Cape Verde as a whole is surrounded by water; however, finding enough water to drink and use within their homes continues to be a challenge for many people. There is very limited fresh water on the islands. The idea of collecting water from the rolling fog that sweeps over the islands has proven to be not only innovative, but also very successful. The site of Monte Gordo Natural Park is located in the western mountains of Sao Nicolau. The high elevation, exposure to prevailing winds, proximity to the ocean, and abundance of fog at Monte Gordo Natural Park make it an ideal location for harvesting water from fog. Nathan Lee and his team will introduce students to their project through videos and photos.
Slideshow: From Plans to Reality
Video: Fog collecting project at Monte Gordo Natural Park by Peace Corps Volunteer Nathan Lee
Video: In My Own Words by Florian de Cruz Duarte
- Investigate, define and become familiar with the properties of fog
- Locate the country of Cape Verde on a map or globe
- Describe how water can be collected from fog
- List possible solutions to the lack of fresh water on Cape Verde and other locations
- Cape Verde: The Republic of Cape Verde is an island nation located about 300 miles off the western coast of Africa.
- Fog: Clouds consisting of water droplets suspended in air at or near the Earth's surface.
- Fog nets: An apparatus made up of fine mesh for collecting liquid water from fog.
- Rainy Season: The time of year in a tropical climate when most of the average rainfall in a region falls.
- Filter: A device used to collect debris from water as it passes through it.

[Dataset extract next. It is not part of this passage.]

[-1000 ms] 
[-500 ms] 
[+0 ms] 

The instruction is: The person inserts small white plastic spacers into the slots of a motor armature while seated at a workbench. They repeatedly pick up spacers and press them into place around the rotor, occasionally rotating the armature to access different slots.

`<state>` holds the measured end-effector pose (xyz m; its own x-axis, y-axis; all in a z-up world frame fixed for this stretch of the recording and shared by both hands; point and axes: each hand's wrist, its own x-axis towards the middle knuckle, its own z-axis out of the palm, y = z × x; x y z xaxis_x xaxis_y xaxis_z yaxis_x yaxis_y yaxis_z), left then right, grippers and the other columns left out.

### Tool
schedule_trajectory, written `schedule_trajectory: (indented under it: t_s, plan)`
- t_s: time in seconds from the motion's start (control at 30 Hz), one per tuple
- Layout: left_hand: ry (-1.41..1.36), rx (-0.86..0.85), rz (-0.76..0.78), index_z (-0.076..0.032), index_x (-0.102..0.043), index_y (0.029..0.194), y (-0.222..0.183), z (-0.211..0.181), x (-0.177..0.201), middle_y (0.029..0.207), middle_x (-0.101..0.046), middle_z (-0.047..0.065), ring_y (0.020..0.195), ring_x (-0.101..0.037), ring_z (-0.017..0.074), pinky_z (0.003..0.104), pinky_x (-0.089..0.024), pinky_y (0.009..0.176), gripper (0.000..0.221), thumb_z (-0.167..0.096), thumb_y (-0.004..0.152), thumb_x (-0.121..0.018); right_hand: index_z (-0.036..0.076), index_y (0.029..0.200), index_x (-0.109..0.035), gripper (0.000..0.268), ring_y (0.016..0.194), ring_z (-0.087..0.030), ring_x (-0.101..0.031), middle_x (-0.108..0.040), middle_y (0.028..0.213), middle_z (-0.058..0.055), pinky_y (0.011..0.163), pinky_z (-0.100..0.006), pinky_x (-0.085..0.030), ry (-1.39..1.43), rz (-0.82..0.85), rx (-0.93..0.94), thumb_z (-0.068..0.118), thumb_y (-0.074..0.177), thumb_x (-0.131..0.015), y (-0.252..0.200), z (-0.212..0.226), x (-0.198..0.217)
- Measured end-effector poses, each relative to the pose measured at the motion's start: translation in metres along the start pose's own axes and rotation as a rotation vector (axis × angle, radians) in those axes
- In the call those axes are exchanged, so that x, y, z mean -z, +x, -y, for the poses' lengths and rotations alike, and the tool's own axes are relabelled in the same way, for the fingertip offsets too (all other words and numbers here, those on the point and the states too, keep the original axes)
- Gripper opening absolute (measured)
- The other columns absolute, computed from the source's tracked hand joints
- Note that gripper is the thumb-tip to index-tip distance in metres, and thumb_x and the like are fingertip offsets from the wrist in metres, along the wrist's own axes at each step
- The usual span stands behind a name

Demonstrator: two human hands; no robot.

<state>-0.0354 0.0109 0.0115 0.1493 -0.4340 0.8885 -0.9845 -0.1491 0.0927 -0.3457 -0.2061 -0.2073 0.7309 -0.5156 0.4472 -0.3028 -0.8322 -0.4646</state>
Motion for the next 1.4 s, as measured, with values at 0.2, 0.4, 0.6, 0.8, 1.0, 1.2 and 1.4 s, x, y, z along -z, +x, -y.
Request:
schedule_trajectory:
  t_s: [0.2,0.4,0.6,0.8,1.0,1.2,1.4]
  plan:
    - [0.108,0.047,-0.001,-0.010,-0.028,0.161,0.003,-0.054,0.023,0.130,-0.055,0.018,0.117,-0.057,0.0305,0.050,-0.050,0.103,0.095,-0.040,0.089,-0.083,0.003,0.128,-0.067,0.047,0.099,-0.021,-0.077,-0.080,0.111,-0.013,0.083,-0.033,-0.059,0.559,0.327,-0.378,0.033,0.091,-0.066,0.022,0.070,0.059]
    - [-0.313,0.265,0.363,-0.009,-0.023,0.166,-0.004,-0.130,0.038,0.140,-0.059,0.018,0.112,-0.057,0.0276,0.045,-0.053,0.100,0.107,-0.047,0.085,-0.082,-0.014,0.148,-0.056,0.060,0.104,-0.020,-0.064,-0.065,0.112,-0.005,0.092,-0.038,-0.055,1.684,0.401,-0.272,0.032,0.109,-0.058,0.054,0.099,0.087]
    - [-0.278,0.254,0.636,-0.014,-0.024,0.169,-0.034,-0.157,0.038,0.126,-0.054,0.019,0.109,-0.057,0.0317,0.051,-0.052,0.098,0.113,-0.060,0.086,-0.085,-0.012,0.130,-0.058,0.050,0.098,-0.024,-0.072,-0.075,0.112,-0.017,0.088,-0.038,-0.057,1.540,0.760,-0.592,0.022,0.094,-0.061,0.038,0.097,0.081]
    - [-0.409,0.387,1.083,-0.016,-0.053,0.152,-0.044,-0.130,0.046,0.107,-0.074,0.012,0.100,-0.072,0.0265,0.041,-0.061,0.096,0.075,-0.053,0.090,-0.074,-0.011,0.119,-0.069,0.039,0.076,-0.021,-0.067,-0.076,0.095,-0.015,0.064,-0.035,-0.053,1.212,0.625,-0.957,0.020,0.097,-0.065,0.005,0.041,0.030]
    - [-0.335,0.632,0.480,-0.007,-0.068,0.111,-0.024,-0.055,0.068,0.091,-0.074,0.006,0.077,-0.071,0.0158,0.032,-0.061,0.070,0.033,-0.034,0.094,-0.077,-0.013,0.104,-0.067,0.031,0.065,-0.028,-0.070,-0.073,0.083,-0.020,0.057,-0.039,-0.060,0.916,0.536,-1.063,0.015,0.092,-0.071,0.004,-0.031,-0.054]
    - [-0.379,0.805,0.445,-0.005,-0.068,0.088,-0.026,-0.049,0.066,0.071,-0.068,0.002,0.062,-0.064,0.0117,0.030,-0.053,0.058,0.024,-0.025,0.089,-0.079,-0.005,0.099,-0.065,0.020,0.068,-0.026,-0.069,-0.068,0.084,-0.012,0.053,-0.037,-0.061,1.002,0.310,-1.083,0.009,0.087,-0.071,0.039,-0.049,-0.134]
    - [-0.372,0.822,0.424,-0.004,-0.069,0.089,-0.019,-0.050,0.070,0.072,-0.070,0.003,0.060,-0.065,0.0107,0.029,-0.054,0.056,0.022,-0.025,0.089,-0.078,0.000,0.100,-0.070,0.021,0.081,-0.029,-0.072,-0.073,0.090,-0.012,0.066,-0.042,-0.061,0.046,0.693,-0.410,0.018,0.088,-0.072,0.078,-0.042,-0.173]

- Fog's Bounty: Harvesting Water From Fog by Nathan Lee
1. Have students locate the country of Cape Verde on a map or globe. Discuss with students the fact that Cape Verde is a separate island country located off the coast of Africa in the Atlantic Ocean.
2. Create a brief discussion with your students about fog. What do they already know about it? How would they define it?
3. Introduce the topic of fog by discussing the physical characteristics of fog and low cloud cover. Some key ideas to include are:
- Fog is made up of tiny droplets of fresh water or ice
- Water droplets from fog can collect on physical items, much like dew
- What weather conditions are needed for fog to form?
- Why does fog often form at a certain location? What role does the ocean play?
4. Discuss with your class how the water droplets within fog can sometimes be harvested or gathered. Brainstorm some ideas on how these water droplets can be harvested. Encourage students to really put some thought into this. How would you build a fog harvester? What would it look like?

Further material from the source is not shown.